Who confers Jewish status?


Several rabbinic rulings have been made in the last few months which are confounding and frustrating Jewish mothers. The latest ruling places the genetic mother (egg donor) above the gestational mother as far as Jewish lineage is concerned and thus calls into question the religious status of thousands of children who have already been born using undetermined eggs. The ruling is not consistent with previous teachings and directly contradicts what some families are hearing from their rabbis.

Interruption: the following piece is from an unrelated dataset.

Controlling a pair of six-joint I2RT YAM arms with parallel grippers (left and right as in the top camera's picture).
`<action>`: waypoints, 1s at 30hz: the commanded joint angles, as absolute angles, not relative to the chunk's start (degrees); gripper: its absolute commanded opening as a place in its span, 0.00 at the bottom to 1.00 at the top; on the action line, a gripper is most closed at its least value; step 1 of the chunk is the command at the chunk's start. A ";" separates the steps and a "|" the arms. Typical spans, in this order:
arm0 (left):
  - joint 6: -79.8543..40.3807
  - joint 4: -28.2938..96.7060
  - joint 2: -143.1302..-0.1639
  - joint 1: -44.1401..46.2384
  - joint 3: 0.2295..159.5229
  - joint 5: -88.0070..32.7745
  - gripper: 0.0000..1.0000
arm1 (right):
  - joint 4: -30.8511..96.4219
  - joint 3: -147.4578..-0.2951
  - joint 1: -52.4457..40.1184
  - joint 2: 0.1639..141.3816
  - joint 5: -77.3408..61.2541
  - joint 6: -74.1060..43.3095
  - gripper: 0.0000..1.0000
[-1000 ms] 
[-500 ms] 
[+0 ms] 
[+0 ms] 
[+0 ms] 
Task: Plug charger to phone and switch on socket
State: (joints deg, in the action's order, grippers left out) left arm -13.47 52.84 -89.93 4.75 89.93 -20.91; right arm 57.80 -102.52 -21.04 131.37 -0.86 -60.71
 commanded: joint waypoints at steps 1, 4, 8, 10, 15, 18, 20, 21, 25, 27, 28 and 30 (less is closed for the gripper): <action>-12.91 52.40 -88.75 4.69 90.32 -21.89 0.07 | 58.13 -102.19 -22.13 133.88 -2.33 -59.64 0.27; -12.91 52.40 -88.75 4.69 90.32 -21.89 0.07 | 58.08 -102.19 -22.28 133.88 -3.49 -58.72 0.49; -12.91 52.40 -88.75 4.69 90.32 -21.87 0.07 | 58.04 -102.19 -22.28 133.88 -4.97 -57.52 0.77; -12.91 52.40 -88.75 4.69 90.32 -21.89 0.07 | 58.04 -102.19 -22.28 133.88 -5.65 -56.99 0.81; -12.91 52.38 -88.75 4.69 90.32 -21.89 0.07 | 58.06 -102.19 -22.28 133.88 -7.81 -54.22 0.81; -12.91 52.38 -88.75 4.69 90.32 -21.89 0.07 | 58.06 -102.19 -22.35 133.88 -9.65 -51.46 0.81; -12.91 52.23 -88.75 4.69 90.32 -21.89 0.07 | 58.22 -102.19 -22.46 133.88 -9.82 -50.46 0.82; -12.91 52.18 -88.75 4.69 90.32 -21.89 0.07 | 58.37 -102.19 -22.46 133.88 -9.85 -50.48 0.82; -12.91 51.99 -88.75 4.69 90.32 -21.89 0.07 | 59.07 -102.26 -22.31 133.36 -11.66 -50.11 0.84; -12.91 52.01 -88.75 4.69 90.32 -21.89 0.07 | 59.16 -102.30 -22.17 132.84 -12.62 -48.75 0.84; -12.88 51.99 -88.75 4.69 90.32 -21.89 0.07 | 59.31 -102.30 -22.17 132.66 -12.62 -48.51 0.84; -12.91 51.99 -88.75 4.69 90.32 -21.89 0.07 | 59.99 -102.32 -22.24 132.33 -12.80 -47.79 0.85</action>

As IVF has increased in popularity, the issue has become tumultuous in Israel where restrictions on egg donation make parents turn to other countries for a source. Those eggs are likely not Jewish.

Traditionally, faith is passed from mother to child. Until recently, Orthodox rabbinic authorities have stated that the birth mother is the parent who confers religious status to the new baby. At the January conference in Jerusalem of the Puah Institute, Rabbi Mordechai Halperin contradicted that stating “the pendulum of rabbinic opinion has swung toward conferring maternity on the egg donor,” according to Gabrielle Birkner, editor of the Jewish Daily Forward and author of an op-ed piece for the Wall Street Journal on this topic

But it’s not a universal point of view. A prominent Orthodox rabbi, Rabbi Moshe Tendler believes “Genetics provide only the blueprint, and for the next nine months the work is done by the gestational mother.”

New regulations on egg donation in Israel would theoretically solve the problem, but the debate is getting heated. “The notion that there is Jewish blood is offensive. It’s not about science; it’s about race. It’s saying, ‘We don’t want outsiders, and our criterion is blood’,” said Zev Chafets, a former government spokesperson who writes on reproductive issues.

It’s a serious issue for families. A woman who would not identify herself for the Wall Street Journal piece pointed out that her children were conceived using non-Jewish eggs but at a time when the prevailing opinion favored the gestational mother. With these new opinions, her children could be expelled from their Orthodox school and could even have trouble finding a spouse if their Orthodox rabbi will not sanction a union. “I can’t say her fears aren’t justified,” said Rabbi Dr. Reichman.